*Brief*
Take every line from the material that has the word "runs" in it.

*Provided data*

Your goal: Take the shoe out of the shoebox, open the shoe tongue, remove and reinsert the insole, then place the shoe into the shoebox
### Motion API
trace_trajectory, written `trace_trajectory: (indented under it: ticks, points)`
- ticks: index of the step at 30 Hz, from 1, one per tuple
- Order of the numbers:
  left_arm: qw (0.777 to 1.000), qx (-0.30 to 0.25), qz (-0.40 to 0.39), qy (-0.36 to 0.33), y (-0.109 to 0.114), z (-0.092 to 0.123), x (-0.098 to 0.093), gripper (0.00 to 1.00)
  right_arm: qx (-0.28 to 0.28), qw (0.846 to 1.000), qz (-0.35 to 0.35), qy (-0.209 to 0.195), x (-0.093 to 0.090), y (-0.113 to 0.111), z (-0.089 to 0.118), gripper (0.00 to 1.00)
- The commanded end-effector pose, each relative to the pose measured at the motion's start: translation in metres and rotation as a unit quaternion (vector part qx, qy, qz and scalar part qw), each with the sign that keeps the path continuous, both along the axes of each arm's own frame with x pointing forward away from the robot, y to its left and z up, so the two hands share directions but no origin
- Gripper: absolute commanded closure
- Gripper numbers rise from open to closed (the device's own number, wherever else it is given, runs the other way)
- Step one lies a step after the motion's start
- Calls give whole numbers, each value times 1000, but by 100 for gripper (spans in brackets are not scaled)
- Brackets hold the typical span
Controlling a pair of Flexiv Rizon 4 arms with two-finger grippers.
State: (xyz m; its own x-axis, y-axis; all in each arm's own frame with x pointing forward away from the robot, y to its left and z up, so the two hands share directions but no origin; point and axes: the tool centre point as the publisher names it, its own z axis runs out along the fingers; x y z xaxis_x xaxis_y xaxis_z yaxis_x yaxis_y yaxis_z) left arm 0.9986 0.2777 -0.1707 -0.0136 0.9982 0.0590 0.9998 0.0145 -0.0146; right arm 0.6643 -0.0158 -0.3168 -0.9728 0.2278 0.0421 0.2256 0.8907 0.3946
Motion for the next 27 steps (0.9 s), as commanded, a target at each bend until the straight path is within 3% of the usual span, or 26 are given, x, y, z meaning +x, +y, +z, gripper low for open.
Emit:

*Solution for this problem*
- Gripper numbers rise from open to closed (the device's own number, wherever else it is given, runs the other way)
State: (xyz m; its own x-axis, y-axis; all in each arm's own frame with x pointing forward away from the robot, y to its left and z up, so the two hands share directions but no origin; point and axes: the tool centre point as the publisher names it, its own z axis runs out along the fingers; x y z xaxis_x xaxis_y xaxis_z yaxis_x yaxis_y yaxis_z) left arm 0.9986 0.2777 -0.1707 -0.0136 0.9982 0.0590 0.9998 0.0145 -0.0146; right arm 0.6643 -0.0158 -0.3168 -0.9728 0.2278 0.0421 0.2256 0.8907 0.3946

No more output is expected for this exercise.